◆ **Your task**
A stretch of the entries below is to be set down exactly, running from the line with "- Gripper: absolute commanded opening" through the line with "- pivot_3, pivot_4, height", both included, and no other line.

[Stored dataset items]

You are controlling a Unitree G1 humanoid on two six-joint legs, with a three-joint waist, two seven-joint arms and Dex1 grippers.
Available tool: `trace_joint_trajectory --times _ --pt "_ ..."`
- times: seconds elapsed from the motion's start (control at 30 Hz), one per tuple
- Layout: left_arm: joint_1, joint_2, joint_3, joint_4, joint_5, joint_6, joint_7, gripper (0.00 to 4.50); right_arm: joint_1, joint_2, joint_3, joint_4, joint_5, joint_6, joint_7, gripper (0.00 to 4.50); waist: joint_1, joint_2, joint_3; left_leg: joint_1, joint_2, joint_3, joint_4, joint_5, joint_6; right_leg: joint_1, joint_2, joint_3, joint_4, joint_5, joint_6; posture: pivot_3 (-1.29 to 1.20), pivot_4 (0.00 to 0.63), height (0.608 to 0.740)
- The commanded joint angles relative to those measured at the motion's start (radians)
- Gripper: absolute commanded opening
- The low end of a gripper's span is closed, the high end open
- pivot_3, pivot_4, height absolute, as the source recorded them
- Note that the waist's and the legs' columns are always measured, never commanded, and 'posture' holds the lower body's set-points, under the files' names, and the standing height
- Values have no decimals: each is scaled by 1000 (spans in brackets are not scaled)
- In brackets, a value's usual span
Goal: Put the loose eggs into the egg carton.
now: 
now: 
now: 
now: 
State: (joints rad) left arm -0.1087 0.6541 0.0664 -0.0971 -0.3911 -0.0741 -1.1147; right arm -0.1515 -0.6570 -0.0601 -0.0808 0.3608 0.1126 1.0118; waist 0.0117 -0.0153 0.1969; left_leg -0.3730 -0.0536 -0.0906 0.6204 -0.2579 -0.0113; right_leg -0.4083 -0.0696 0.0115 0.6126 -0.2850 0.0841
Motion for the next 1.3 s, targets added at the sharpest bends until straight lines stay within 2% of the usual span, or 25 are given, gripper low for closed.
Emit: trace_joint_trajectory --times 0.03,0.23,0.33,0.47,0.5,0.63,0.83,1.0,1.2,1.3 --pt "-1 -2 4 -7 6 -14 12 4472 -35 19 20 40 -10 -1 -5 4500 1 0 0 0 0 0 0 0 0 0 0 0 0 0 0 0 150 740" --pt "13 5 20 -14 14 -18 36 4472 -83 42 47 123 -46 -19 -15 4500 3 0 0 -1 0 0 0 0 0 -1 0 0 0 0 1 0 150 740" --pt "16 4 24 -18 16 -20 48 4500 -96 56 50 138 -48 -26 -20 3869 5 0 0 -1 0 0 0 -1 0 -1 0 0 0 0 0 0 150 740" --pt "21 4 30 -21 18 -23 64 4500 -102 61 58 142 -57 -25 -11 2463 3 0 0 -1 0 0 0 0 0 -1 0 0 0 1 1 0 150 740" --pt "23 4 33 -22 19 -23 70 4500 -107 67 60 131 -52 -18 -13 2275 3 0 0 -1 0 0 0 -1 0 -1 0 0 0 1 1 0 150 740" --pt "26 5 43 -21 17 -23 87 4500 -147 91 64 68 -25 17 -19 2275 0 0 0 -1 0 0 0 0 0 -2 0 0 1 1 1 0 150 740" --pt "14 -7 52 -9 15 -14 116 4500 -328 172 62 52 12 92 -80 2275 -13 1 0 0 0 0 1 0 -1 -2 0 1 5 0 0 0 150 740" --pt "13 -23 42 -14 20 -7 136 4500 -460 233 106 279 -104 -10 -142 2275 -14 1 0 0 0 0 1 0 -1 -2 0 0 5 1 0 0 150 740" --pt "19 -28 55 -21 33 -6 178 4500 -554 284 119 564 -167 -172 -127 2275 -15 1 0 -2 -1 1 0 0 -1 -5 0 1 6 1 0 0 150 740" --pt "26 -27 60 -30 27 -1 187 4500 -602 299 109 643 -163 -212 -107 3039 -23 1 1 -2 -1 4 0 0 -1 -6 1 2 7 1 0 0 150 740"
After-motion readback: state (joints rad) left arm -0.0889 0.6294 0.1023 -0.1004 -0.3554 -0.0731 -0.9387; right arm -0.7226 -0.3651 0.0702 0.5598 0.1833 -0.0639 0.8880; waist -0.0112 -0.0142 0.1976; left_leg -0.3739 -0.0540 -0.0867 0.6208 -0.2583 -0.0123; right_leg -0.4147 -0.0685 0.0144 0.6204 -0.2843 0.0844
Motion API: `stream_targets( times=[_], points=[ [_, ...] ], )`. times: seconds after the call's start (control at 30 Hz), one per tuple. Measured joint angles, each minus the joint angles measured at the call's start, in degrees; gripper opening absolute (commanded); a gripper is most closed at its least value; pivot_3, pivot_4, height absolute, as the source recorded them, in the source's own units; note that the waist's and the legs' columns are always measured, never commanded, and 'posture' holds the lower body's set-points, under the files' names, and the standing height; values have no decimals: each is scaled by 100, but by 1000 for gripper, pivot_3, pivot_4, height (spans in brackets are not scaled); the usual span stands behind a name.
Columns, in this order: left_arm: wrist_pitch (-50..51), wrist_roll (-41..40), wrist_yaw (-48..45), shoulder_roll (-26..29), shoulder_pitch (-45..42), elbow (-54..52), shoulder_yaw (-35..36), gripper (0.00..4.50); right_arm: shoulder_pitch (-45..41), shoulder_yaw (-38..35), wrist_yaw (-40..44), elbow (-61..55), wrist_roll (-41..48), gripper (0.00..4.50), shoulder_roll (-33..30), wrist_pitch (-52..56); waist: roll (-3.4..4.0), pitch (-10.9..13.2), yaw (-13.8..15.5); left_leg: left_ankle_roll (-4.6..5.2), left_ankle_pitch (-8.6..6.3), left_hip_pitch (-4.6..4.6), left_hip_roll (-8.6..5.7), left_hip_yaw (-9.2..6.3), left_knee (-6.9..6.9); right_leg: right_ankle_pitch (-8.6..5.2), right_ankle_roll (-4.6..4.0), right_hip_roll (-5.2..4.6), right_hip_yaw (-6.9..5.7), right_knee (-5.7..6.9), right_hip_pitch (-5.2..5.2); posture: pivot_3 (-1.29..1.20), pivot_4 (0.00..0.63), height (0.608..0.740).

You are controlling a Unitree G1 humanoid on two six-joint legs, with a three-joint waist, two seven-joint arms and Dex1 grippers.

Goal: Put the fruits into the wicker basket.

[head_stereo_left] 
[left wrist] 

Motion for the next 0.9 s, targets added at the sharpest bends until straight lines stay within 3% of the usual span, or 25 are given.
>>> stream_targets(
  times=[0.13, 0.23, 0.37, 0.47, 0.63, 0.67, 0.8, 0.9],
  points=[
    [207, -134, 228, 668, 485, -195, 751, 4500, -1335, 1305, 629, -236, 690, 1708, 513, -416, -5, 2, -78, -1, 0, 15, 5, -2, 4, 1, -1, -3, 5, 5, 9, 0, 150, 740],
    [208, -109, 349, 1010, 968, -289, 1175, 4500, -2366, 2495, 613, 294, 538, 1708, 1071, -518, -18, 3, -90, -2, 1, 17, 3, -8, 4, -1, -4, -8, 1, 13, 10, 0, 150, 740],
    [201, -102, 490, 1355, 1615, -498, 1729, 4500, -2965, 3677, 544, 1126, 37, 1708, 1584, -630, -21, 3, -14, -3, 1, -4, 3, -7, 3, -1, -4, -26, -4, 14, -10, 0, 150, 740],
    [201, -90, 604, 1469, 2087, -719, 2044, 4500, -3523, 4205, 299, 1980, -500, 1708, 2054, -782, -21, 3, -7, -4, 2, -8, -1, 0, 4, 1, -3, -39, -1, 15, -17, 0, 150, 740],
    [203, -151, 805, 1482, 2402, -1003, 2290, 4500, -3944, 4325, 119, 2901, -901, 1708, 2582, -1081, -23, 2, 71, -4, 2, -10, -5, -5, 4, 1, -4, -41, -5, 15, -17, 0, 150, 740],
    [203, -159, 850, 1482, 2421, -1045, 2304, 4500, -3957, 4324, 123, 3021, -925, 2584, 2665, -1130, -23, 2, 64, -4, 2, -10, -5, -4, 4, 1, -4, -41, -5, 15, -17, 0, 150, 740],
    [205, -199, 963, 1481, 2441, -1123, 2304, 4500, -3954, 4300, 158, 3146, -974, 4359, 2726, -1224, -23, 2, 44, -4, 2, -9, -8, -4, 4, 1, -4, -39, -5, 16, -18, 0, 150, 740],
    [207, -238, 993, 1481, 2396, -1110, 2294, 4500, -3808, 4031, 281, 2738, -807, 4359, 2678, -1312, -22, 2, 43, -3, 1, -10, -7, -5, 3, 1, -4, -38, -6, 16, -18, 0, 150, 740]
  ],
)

◆ **Worked solution**
- Gripper: absolute commanded opening
- The low end of a gripper's span is closed, the high end open
- pivot_3, pivot_4, height absolute, as the source recorded them

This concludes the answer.